On 2 June 2024, Dixon played in a football charity match held by British YouTube group Beta Squad and American YouTube group AMP at Selhurst Park, London, England. The event raised money for The Water Project. Dixon scored one goal in the 80th minute for Team AMP before the match ended in a 6-6 draw after a pitch invasion forced the game to be called off.

Outside of charity football, Dixon also plays for St. John F.C, his local club based in Jersey, and, in April 2026, signed for Footscray Rangers FC, a club based in Melbourne, Australia, who play in the Victorian State League 7.

== Personal life ==
In 2017, Dixon started dating fellow YouTuber Shannon Langdon. They later broke up in 2023.

He lives in London with fellow YouTubers George Clarke and Arthur Hill.

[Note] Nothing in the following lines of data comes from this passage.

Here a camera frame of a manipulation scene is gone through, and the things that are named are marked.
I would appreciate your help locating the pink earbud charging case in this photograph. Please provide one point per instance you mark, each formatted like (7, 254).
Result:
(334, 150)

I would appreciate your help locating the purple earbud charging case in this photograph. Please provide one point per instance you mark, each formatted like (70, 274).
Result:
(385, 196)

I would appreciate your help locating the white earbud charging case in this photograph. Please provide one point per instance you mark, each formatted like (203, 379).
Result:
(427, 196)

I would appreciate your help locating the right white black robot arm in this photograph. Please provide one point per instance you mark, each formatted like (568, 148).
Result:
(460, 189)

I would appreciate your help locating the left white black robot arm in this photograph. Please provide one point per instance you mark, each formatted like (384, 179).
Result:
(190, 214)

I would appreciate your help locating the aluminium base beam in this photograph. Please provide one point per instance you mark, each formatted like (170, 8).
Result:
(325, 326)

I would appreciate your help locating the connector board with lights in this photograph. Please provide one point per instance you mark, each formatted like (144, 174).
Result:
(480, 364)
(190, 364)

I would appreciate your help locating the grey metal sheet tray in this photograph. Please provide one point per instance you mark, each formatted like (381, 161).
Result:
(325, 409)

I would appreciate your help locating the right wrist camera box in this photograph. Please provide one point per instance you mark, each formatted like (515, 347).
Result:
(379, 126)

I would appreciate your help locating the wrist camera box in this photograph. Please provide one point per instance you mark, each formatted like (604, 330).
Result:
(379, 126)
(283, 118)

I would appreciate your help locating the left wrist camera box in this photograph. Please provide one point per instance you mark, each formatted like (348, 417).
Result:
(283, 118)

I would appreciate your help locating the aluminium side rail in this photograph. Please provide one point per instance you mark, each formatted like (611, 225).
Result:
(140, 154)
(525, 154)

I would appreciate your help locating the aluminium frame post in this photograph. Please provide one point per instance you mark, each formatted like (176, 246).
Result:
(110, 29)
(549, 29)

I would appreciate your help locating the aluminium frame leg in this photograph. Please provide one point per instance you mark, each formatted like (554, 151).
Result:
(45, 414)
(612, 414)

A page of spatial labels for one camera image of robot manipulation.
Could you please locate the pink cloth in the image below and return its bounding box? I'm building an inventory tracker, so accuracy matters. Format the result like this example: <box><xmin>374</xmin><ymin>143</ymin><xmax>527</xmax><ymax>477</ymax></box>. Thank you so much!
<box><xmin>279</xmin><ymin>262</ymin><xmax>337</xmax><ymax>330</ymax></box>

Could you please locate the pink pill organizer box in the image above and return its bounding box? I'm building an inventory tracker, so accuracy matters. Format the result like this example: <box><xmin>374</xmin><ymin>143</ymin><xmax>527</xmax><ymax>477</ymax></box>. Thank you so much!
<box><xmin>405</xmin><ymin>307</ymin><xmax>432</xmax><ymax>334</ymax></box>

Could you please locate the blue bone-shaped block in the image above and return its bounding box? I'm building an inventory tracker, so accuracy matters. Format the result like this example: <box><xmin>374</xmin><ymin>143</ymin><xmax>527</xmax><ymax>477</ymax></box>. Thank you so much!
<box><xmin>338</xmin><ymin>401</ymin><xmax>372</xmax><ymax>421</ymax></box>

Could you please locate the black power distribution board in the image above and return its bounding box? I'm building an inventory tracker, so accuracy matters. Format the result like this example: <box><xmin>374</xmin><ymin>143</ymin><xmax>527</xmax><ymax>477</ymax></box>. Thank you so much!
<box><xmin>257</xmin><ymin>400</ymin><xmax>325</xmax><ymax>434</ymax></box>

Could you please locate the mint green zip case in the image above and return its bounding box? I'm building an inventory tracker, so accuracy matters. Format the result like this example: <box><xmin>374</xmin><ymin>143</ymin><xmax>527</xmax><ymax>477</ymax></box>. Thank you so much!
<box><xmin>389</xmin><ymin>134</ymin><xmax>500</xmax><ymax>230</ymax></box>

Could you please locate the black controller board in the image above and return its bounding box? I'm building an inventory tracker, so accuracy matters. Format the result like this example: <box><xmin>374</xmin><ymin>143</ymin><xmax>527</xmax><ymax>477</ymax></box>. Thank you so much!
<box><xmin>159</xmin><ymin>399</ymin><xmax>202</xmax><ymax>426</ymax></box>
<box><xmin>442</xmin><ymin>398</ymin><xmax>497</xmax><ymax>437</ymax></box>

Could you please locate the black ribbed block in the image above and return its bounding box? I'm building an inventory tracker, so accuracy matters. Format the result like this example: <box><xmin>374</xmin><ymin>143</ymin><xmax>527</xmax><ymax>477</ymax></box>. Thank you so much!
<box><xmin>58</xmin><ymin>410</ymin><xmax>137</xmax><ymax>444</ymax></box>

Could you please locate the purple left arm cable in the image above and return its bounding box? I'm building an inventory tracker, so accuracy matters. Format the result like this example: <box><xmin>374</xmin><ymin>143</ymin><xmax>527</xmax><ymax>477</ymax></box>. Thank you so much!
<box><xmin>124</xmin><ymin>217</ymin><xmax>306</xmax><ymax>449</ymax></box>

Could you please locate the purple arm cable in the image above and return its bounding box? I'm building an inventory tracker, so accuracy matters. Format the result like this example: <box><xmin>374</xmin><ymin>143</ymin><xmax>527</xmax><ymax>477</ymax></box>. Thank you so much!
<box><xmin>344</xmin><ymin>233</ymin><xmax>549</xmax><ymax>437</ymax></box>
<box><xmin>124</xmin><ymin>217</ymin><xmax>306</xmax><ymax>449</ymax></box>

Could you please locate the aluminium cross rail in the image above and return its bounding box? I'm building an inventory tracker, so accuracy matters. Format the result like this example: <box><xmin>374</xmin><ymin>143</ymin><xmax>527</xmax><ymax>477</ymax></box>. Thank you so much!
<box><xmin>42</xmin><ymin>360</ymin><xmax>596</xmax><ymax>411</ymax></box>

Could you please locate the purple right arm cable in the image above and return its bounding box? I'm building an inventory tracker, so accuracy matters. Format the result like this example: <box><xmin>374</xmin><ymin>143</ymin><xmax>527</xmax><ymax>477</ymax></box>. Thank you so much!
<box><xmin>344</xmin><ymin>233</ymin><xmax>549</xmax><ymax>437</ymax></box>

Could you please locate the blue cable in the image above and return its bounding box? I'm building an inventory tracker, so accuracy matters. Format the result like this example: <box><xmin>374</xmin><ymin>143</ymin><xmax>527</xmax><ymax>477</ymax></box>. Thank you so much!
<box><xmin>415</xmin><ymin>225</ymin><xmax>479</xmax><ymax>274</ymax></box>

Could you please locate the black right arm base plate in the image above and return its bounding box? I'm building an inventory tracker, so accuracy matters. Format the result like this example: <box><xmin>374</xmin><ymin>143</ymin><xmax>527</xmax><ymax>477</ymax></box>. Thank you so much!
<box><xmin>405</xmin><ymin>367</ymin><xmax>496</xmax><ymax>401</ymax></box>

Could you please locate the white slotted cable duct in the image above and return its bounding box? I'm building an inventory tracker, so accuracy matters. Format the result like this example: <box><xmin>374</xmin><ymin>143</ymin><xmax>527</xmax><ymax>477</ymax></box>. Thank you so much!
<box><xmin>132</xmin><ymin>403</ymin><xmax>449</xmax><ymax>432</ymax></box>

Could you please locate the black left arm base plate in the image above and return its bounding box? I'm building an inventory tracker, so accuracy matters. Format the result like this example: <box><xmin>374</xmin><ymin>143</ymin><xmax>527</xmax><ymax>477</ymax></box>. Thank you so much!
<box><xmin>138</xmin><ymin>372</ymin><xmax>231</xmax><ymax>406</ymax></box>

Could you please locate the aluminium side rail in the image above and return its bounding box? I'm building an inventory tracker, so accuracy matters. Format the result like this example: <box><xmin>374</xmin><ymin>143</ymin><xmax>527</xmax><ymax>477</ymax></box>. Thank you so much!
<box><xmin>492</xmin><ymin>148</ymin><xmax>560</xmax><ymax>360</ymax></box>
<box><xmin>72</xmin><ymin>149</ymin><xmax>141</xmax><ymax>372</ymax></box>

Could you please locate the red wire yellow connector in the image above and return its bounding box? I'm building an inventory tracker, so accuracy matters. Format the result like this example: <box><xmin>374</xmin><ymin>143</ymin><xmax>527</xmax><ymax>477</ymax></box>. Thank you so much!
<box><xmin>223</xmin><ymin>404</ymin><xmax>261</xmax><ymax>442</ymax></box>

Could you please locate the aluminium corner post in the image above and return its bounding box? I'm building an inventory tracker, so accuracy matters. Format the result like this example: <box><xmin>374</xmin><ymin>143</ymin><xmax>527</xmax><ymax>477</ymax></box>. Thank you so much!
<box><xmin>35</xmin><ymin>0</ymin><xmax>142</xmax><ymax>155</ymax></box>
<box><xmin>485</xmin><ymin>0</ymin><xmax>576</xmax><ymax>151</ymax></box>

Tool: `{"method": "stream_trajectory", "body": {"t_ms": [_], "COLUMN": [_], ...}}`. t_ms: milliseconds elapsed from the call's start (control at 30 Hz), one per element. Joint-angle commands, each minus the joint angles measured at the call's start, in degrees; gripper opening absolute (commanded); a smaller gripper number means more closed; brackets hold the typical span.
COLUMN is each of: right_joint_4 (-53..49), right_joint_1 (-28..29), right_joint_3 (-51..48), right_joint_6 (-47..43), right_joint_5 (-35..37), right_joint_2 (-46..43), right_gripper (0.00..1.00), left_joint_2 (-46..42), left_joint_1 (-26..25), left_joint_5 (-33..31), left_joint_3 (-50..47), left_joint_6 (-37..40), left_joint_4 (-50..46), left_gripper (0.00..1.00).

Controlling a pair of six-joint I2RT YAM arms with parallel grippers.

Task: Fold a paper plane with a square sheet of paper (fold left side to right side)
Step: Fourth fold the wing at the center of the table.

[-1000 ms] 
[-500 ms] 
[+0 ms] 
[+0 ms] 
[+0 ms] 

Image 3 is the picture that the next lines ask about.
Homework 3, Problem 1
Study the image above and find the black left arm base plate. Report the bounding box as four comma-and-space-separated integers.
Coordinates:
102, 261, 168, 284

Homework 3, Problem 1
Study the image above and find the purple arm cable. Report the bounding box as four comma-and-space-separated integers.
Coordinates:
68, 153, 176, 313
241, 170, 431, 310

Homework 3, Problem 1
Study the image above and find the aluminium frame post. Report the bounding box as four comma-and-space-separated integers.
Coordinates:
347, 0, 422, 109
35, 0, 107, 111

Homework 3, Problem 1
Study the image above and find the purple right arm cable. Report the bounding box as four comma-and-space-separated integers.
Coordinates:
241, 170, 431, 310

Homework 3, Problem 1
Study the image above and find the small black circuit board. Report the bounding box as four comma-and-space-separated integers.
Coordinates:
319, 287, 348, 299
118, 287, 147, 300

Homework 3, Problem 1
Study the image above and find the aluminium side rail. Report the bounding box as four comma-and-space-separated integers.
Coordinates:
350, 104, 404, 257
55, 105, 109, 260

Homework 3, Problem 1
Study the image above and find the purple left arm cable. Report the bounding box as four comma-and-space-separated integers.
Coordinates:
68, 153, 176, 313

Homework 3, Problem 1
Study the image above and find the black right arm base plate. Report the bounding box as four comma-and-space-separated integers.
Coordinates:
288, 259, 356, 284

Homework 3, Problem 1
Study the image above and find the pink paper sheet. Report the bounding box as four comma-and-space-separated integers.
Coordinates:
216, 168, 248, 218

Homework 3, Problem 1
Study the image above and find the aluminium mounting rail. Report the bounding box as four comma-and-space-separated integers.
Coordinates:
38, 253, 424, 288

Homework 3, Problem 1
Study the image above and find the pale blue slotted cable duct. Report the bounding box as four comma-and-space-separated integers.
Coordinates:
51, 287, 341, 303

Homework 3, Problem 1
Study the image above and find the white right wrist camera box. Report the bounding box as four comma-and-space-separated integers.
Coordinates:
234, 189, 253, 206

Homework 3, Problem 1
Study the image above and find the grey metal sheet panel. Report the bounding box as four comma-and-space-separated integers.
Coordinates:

He is a supporter of Arsenal.

== Filmography ==

Film
| Year | Title | Role | Notes | Ref. |
|---|---|---|---|---|
| 2024 | The Sidemen Story | Himself | Documentary |  |

Web
| Year | Title | Role | Network | Notes | Ref. |
|---|---|---|---|---|---|
| 2023 | Mastermind | Master Minds | BBC iPlayer | Episode 13 |  |

== Bibliography ==

- Dixon, Christopher (2018). "Thrills, Skills and Molehills: The Beautiful Game?"